Last Friday (7/24/09), one ETF died and a new ETF was born. However, you won’t see these events in most ETF statistics because it was the same fund.
Claymore/Great Companies Large-Cap Growth Index ETF was launched on 4/3/07 under the ticker symbol XGC. The ETF did not perform very well. From inception through 11/24/08, its -58.5% return trailed far behind the -37.6% return of iShares Russell 1000 Growth Index Fund (IWF), a widely followed large cap growth benchmark.
In the subsequent eight months (11/24/08 – 7/24/09) its fortune changed as XGC gained +56.8% to the +27.5% advance of IWF, but its lifetime performance still lagged by more than 15%. Having failed to attract assets, XGC shows up often in zero volume reports, and has been a monthly regular in ETF Deathwatch.
After the close on July 24, the Claymore/Great Companies Large-Cap Growth Index ETF ceased to exist. Yet the ticker symbol lives on and continues to trade.
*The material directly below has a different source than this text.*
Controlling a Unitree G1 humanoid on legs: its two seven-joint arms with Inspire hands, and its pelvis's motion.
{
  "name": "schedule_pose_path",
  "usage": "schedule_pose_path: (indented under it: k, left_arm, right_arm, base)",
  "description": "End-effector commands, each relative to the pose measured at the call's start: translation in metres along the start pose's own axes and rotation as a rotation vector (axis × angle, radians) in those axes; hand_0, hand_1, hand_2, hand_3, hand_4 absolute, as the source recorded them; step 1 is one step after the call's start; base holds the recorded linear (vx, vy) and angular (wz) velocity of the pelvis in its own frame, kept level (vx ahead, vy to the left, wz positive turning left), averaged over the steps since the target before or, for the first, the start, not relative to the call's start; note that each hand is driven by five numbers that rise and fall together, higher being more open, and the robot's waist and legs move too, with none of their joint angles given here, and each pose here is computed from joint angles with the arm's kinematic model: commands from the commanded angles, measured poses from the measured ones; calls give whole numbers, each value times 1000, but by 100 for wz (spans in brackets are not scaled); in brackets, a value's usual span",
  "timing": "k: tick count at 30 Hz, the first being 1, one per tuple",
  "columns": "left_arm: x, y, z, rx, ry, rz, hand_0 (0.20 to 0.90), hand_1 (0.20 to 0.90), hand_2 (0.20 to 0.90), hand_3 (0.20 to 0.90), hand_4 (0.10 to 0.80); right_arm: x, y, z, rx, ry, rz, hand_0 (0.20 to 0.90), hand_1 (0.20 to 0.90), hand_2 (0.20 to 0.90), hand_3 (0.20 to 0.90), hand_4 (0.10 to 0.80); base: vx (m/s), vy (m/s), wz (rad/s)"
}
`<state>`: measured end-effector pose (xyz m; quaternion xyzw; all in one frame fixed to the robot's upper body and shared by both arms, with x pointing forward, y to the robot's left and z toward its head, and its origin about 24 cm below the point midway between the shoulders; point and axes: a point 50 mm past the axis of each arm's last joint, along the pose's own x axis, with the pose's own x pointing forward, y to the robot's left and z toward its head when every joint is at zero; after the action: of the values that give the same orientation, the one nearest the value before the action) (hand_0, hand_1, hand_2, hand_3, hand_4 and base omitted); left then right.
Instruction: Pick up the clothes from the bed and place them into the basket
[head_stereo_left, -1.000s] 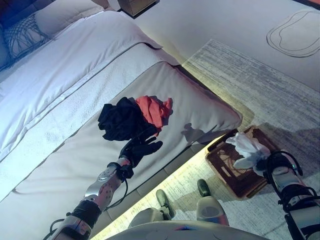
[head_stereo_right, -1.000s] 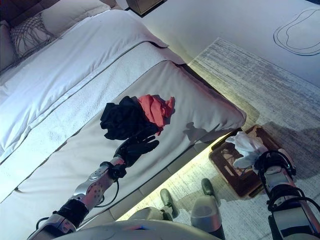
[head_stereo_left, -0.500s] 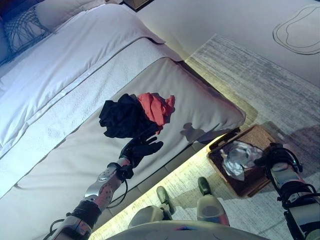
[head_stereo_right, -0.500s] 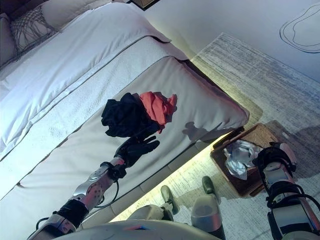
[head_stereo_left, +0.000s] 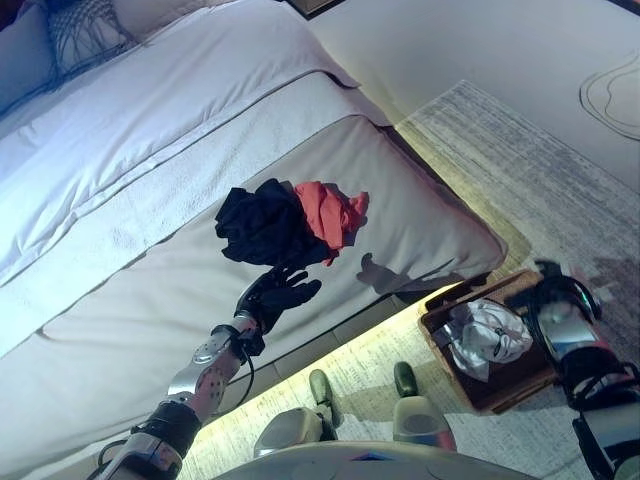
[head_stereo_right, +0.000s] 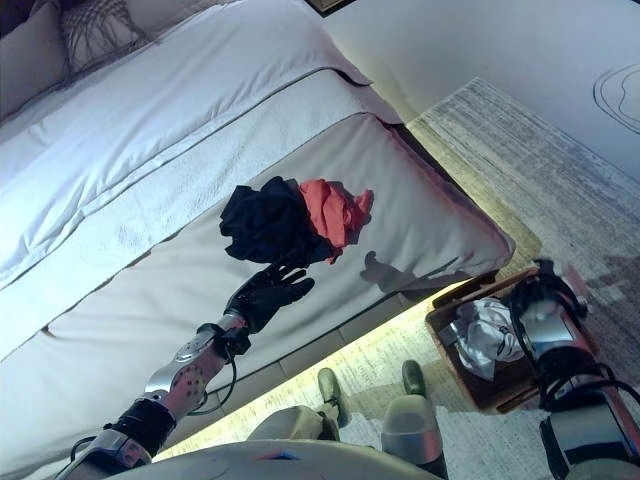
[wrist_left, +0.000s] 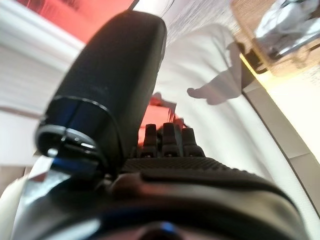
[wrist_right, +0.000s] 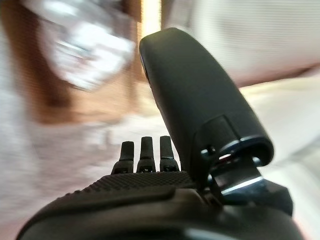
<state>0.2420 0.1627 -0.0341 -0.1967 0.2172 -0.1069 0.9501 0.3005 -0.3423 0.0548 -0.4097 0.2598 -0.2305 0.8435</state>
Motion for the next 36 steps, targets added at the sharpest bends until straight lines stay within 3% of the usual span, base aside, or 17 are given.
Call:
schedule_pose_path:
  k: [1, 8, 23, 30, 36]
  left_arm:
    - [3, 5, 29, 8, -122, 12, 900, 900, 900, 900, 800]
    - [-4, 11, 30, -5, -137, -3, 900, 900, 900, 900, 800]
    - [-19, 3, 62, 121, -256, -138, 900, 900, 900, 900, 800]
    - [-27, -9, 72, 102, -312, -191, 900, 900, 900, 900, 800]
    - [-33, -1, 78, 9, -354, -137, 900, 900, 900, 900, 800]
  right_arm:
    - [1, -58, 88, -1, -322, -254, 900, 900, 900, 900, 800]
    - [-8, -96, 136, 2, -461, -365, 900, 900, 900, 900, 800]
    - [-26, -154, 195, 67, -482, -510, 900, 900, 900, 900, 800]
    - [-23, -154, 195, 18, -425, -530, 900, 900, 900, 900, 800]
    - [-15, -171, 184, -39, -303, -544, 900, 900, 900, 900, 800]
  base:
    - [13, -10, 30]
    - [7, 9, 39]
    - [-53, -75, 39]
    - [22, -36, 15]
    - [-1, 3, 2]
In fact, it had more volume this week than in the previous three weeks combined and the most trading activity in more than two months.
Why? As of Monday (7/27/09), the fund sports a new name and a new objective. XGC is now Claymore/BNY Mellon International Small Cap LDRs ETF (new fund summary).
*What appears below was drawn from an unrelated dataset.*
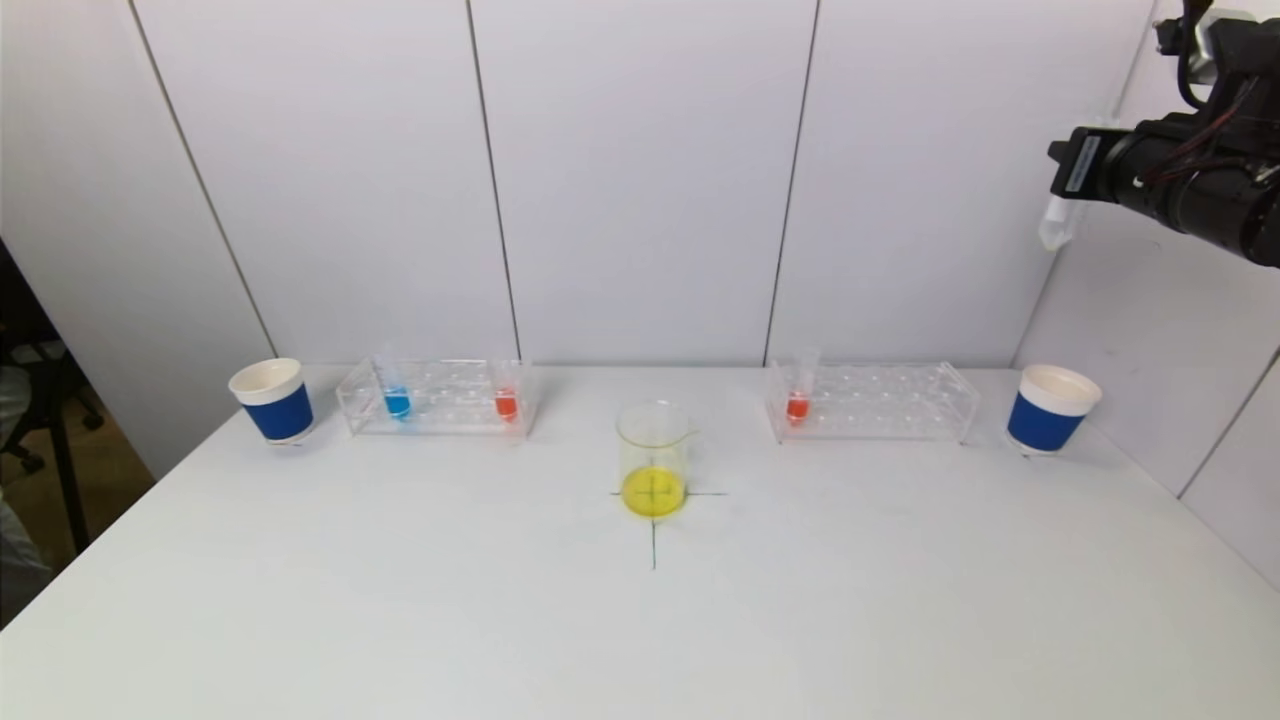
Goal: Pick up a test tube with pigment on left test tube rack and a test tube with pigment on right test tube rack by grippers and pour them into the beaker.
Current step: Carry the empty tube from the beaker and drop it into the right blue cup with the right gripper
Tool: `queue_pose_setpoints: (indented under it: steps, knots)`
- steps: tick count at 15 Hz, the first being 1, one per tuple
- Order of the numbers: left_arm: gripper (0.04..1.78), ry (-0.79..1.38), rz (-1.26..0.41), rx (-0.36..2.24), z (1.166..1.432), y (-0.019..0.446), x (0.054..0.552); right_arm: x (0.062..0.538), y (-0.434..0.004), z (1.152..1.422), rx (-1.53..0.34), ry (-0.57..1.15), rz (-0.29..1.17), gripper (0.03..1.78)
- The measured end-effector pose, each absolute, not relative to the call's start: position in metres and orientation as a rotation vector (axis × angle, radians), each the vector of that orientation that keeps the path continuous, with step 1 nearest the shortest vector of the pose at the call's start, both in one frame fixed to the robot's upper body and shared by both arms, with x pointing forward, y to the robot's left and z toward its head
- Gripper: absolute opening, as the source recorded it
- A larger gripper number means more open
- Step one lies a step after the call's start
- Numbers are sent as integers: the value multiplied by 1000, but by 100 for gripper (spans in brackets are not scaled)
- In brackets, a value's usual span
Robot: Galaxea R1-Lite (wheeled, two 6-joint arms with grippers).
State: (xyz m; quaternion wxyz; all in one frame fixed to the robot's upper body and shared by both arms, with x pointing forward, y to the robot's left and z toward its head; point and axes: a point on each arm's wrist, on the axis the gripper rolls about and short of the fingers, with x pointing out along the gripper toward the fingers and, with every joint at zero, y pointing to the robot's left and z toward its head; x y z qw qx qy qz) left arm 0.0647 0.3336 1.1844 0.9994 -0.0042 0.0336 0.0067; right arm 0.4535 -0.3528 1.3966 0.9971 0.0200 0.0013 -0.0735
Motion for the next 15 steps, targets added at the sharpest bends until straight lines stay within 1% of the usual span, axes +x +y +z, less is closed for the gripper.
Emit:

It is not unusual for ETFs and mutual funds to tweak their objectives. For example, some funds might change “small cap” to “small and mid cap” in order to expand their investment universe. The change to XGC was not a tweak and was not intended to enlarge its universe – it was an Extreme Makeover.
On Friday (7/24/09), XGC was 100% US large cap growth. On Monday (7/27/09), XGC was 100% non-US small cap. There is zero overlap between the portfolio before and after. This is not a change. This is a new fund.
You are probably thinking that such a drastic change would require shareholder approval, and you are right. But remember, this fund failed to attract new investors, so the overwhelming majority of the assets were seed money contributed by the sponsor. Gaining shareholder approval was probably not an obstacle.
So why do it? Why not avoid such an extreme makeover and just shut down the prior version and launch a new one? One reason is simply “because they could.” There may be significant cost savings with this approach, and Claymore can avoid the stigma and embarrassment of having to shutter another fund.
My guess, however, is that the real reason is the desire by Claymore to preserve the track record. Although the performance of XGC has significantly lagged other large cap growth funds, it has done better than its “new competition”, namely SPDR S&P International Small Cap ETF (GWX) and WisdomTree International Small Cap Dividend Fund (DLS). And come next April, it will be able to boast a three-year track record, something that seems important to the Claymore team. Just don’t forget to notice the asterisk and to read the associated disclaimer whenever you see its performance listed.